Нарисованный Куликовым по описанию портрет этого денди опознали в Москве на Хитровке, в столице и на Сенной, и на Апрашке. Только после убийств Красницкого, Храмова, двух извозчиков и двух карманников этого денди уже никто больше не лицезрел. А мне этот портрет не давал покоя. Такое ощущение, что я видел этого человека или фото этого человека. Но до сих пор информация в голове так и не всплыла.
Отработка связей Азефа в революционной среде продолжалась. По агентурным данным покойного под общим руководством уже коллежского советника Зубатова были разгромлены ячейки «Союза социалистов-революционеров» в Петербурге, Москве, Тамбове, Киеве, Воронеже.
Сергей Васильевич лично допрашивал руководителей ячеек. Все как один утверждали, что Азеф – герой, раз решился взорвать царский поезд, продолжив террористические традиции народовольцев. Ни один из задержанных не верил в предательство Азефа, и все считали сведения о его сотрудничестве с полицией провокацией. В общем, с этой стороны по Азефу и еще одному убитому у моста члену ССР была тишина.
До Зубатова с Азефом напрямую работал бывший директор Департамента полиции действительный статский советник Зволянский. Ныне тоже покойный. По прибытии в столицу из Москвы Сергей Эрастович через несколько дней застрелился, или его застрелили.
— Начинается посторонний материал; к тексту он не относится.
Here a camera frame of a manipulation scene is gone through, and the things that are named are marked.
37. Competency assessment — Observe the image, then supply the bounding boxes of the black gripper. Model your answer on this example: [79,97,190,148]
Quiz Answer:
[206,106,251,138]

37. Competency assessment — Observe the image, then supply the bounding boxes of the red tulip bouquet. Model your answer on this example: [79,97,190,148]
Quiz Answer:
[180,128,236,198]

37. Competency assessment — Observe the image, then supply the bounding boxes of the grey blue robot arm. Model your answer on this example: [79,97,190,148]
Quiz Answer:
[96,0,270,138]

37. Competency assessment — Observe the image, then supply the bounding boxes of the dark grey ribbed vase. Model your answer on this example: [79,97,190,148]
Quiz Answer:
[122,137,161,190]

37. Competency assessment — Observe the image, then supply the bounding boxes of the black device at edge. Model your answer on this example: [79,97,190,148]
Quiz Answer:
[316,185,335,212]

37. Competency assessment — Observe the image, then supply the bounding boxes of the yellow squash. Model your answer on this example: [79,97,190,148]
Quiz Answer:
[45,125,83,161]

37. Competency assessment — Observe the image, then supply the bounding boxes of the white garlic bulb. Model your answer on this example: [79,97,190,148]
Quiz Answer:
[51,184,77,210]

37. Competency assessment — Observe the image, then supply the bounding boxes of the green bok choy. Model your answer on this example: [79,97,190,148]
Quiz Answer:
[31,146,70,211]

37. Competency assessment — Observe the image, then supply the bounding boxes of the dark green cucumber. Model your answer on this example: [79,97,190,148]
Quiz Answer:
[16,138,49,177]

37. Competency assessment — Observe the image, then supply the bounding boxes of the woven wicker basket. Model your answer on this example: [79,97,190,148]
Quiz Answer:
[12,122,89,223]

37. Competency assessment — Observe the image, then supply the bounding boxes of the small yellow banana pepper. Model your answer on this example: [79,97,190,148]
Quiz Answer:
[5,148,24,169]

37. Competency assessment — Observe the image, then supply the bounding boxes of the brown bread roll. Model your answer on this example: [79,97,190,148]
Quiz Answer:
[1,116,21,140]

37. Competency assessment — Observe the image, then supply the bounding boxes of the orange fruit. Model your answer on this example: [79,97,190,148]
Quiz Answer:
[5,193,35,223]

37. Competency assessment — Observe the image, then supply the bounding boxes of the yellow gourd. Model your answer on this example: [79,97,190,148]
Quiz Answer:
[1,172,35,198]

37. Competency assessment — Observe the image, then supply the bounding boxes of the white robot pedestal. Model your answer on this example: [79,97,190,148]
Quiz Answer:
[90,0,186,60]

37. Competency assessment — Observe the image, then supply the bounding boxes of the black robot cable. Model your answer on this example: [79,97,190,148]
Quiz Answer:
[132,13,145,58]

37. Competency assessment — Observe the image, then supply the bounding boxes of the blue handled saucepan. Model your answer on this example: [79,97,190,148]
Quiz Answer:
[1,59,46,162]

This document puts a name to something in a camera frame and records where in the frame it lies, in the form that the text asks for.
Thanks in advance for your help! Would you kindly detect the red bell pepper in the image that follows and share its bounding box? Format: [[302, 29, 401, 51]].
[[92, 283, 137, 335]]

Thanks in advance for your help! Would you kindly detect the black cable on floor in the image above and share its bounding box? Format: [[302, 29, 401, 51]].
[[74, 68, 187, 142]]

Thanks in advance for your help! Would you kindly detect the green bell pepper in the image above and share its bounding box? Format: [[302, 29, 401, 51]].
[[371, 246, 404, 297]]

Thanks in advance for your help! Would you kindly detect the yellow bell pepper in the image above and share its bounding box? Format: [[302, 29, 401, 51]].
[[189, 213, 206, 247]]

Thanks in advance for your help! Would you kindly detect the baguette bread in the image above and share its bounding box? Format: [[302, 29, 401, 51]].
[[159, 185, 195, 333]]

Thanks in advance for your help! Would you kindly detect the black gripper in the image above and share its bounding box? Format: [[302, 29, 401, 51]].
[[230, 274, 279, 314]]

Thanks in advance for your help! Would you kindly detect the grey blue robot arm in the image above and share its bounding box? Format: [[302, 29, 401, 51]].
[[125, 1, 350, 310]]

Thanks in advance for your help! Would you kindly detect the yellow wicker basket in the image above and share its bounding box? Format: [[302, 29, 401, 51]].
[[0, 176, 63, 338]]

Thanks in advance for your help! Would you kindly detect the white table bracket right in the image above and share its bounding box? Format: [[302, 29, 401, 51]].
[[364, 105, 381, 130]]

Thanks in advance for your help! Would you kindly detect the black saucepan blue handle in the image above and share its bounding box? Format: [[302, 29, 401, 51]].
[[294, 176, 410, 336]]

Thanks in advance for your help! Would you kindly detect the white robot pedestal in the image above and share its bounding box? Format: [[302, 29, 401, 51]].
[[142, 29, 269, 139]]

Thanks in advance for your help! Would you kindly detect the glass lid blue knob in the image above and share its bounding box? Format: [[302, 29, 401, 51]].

Вторую версию отстаивал Кошко, но доказательств, кроме того, что у дома Зволянских видели нашего денди, у него пока не было. Также вызывало сомнение в самоубийстве его орудие – пистолет Браунинга, о котором никто из близких и знакомых покойного не знал. Ну, и еще то, что искренне верующий православный и отец трех дочерей, две из которых на выданье, на самоубийство вряд ли пойдет.
По московским извозчикам у Аркадия Францевича сложилось мнение, что их убили Красницкий и Храмов. А вот их потом кто-то другой или другие. Во всяком случае, связь между криминальным миром Петербурга и Москвы с нашим неуловимым денди явно прослеживалась, а вот ниточки к великому князю Владимиру Александровичу не было никакой. Будто их все разом перерезали, причем целенаправленно.
Мои воспоминания были прерваны сиянием счастливых голубых глаз, с нежностью посмотревших в мои глаза.
– Проснулся, – проворковала супруга.
– Привык на службе рано вставать, солнышко мое. Глаза сами открываются, – ответил я, целуя Машеньку внос.
Тогда хочу услышать всё, что ты мне вчера перед сном говорил и на ушко шептал, – произнесла женушка и мило покраснела.
После свадебного торжества во дворце первую брачную ночь мы провели в шикарном номере городской гостиницы, а на следующий день, то есть вчера, всем семейством: я, жена, тесть с тещей и шурин – уехали в Курковицы. Император дал мне месяц отпуска. Вряд ли только он столько продлится.